Most of Moran's career was spent in the demanding, dangerous, but ultimately prosaic work of keeping things in motion in the world's busiest port. As he grew older, Moran watched with regret as fewer and fewer people, especially the young, seemed to be aware of the great body of water that had brought New York to first rank among the cities of the world. The tubes and tunnels that were dug beneath the Hudson after 1900 quickly made the ferries that plied between New Jersey and Manhattan obsolete. The passing of the great liners, which were quickly eclipsed by jet airplanes after 1960, soon made such landmarks as the Narrows between Upper and Lower New York Bays and even the Statue of Liberty unknown to all but a few.
After his father died in 1906, Moran assumed the presidency of the family firm.

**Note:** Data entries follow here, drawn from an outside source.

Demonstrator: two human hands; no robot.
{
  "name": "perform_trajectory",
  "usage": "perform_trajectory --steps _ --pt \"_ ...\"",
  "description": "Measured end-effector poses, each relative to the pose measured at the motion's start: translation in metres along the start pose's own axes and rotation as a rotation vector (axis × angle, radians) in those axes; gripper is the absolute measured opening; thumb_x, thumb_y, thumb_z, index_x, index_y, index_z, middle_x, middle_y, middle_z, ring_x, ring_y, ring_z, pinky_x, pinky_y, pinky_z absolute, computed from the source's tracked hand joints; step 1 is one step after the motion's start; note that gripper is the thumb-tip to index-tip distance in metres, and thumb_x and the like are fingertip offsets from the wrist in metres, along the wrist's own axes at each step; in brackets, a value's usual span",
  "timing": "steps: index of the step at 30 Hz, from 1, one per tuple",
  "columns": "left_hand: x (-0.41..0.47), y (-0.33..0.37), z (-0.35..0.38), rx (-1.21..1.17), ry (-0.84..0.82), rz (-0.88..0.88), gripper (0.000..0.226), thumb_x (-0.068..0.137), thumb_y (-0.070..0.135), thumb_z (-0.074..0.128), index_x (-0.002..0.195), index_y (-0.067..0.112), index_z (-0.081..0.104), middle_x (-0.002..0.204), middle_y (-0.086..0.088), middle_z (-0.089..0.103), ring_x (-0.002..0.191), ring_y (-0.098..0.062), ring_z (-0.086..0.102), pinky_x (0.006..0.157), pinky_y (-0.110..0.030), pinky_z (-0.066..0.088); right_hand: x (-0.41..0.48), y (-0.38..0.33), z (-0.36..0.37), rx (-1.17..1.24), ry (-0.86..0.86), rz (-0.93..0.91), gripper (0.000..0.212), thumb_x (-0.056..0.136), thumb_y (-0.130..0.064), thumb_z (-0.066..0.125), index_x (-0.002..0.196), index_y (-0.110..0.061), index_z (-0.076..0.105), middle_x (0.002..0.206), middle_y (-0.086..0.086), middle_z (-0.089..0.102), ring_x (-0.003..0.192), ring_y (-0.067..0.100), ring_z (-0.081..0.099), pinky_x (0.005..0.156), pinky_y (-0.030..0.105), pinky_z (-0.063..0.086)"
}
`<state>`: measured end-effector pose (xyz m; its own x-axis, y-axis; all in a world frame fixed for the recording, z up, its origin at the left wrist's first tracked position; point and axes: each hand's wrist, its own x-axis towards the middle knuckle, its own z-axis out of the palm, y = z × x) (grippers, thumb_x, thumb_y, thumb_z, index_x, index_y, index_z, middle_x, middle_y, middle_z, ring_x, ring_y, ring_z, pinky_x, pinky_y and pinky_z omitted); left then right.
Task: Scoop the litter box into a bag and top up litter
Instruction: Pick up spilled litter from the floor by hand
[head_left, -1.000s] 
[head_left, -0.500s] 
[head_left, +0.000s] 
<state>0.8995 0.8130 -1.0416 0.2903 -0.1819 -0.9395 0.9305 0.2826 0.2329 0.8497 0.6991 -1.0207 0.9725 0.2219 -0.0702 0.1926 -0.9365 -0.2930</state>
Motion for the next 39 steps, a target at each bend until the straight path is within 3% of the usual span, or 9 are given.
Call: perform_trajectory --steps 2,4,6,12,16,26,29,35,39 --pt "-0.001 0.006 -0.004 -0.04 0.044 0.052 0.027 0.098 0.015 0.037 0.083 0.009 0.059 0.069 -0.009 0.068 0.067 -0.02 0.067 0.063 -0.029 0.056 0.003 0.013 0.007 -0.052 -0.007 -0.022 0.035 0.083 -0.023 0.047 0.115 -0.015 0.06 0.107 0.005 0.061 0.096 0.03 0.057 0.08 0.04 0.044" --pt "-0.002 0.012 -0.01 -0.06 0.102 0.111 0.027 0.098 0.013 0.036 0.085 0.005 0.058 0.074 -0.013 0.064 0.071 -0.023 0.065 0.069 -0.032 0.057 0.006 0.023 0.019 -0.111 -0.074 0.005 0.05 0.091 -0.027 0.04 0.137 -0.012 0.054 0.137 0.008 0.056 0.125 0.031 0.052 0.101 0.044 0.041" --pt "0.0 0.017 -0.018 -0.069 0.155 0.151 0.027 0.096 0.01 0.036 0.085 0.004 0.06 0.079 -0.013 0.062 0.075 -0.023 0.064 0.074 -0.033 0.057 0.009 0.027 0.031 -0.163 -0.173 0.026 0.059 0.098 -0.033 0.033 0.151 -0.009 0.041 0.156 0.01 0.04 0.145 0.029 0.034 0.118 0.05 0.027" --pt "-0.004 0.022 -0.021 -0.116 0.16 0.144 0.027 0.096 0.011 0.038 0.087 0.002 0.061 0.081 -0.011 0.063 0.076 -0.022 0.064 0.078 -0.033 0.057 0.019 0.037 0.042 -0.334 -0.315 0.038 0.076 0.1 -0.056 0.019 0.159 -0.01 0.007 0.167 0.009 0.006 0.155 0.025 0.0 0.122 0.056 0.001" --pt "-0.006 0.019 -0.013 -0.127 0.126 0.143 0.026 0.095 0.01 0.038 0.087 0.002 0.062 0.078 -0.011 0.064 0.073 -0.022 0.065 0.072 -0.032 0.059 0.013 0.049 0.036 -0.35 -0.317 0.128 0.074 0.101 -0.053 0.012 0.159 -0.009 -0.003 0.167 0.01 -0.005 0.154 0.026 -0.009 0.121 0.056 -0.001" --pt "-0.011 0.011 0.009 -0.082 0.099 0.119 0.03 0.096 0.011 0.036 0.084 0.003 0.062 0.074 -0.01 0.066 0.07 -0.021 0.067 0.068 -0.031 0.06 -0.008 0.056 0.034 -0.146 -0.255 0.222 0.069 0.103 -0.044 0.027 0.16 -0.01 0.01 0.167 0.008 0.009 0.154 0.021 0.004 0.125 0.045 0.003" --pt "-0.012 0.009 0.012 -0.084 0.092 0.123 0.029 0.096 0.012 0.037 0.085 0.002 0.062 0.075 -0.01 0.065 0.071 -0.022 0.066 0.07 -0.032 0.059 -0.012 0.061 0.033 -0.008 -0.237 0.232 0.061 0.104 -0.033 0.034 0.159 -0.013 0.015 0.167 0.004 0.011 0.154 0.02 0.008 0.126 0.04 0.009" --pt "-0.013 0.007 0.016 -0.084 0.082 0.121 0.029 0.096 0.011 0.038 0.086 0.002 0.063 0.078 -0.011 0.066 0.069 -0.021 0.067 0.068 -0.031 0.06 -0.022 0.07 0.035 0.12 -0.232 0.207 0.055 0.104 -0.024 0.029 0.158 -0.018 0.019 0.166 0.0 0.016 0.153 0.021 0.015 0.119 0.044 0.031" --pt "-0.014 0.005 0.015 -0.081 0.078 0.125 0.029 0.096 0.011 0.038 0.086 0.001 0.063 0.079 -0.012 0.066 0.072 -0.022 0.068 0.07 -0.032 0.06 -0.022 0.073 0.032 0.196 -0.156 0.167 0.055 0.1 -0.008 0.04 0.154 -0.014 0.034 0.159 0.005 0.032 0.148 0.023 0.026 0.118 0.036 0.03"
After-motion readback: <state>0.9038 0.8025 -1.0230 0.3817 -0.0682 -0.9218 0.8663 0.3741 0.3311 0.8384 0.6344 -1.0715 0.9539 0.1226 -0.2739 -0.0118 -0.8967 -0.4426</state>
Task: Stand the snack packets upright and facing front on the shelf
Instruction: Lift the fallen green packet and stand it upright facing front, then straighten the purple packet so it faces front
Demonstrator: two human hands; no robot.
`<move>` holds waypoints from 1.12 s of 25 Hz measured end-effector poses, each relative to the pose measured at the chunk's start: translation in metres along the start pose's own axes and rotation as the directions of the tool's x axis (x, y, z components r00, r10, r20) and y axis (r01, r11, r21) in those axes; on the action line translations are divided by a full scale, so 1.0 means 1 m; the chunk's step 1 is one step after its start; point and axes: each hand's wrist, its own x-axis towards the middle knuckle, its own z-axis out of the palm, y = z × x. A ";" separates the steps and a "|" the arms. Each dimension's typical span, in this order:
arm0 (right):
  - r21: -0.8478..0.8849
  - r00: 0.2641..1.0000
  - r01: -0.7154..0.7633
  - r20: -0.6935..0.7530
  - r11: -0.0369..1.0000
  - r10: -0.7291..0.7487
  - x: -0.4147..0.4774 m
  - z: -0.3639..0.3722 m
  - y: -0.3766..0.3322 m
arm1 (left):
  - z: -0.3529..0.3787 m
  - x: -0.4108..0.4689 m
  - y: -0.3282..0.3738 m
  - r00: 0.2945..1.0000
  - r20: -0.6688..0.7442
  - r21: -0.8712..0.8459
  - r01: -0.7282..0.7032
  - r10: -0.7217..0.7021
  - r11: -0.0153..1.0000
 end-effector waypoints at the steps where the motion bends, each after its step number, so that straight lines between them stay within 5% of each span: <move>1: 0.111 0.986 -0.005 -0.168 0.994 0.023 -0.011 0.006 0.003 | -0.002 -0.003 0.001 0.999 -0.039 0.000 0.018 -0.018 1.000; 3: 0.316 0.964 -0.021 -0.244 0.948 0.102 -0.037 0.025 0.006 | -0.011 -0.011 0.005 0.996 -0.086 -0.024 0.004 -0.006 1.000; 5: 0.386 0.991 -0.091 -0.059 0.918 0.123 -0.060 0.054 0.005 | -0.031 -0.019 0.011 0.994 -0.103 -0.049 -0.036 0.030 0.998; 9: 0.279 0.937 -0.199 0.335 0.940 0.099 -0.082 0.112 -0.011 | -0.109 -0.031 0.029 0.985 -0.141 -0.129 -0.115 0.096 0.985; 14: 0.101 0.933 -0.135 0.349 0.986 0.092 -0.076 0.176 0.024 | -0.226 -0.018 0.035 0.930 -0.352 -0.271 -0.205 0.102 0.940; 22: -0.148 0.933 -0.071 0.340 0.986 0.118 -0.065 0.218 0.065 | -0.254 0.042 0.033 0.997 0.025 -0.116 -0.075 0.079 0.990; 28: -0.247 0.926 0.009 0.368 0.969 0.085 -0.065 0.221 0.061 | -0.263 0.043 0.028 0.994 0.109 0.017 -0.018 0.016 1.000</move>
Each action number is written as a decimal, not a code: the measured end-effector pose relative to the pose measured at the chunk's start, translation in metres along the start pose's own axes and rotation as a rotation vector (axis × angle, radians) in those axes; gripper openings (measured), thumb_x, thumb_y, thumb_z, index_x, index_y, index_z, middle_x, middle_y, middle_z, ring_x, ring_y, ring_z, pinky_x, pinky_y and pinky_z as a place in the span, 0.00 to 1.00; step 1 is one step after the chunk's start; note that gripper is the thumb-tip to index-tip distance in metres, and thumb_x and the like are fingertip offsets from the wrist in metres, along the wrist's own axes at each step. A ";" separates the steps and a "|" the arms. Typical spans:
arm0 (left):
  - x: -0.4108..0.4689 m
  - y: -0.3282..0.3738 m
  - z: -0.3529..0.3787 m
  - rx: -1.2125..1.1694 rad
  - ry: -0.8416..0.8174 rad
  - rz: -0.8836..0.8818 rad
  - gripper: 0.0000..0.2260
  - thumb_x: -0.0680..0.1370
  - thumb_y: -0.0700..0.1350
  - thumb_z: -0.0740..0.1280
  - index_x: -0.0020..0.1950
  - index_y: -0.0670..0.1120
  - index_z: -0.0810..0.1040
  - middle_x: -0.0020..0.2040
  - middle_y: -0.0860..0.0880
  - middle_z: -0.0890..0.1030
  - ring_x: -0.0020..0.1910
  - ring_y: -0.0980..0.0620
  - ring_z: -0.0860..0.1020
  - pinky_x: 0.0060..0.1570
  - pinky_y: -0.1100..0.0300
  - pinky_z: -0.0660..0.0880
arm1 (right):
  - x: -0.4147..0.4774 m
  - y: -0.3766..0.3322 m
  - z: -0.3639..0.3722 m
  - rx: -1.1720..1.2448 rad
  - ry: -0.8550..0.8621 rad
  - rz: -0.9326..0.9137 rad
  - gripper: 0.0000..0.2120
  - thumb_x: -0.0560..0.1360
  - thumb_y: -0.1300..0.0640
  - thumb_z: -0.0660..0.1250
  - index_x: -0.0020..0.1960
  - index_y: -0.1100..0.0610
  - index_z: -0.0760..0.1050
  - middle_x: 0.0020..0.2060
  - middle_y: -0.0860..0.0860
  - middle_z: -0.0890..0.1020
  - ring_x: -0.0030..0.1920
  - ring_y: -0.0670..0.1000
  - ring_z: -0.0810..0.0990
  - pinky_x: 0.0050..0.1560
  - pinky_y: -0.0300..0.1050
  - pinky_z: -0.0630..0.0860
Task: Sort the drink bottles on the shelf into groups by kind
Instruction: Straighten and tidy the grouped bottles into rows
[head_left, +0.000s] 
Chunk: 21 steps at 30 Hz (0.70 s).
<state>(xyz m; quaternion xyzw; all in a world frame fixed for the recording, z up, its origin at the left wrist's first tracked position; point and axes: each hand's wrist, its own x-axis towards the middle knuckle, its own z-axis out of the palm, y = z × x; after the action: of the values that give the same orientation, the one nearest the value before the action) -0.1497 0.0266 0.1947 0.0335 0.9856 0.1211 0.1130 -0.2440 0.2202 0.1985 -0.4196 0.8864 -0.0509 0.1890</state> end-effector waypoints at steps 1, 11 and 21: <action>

In the same year he moved the office from South Street to 17 Battery Place, where the dispatchers could shout orders direct to crews from a balcony of the Whitehall Building. In 1930 he became chairman of the board. In 1898 the company's gross revenues had been $125, 000; by 1944 they exceeded $8 million. After more than a decade of development and testing of diesel power plants, the Moran company took delivery of its first diesel-electric tug in 1936.
Four years later Moran yielded the presidency of the company to a nephew, Edmond J. Moran. He died on April 13, 1961, in Palm Beach, Florida.
Eugene F. Moran served the Port of New York Authority as its chairman from 1942 to 1959. He also served as a member of the New York Transit Authority.
On November 10, 1897, Eugene F. Moran married Julia Claire Browne; they had six children.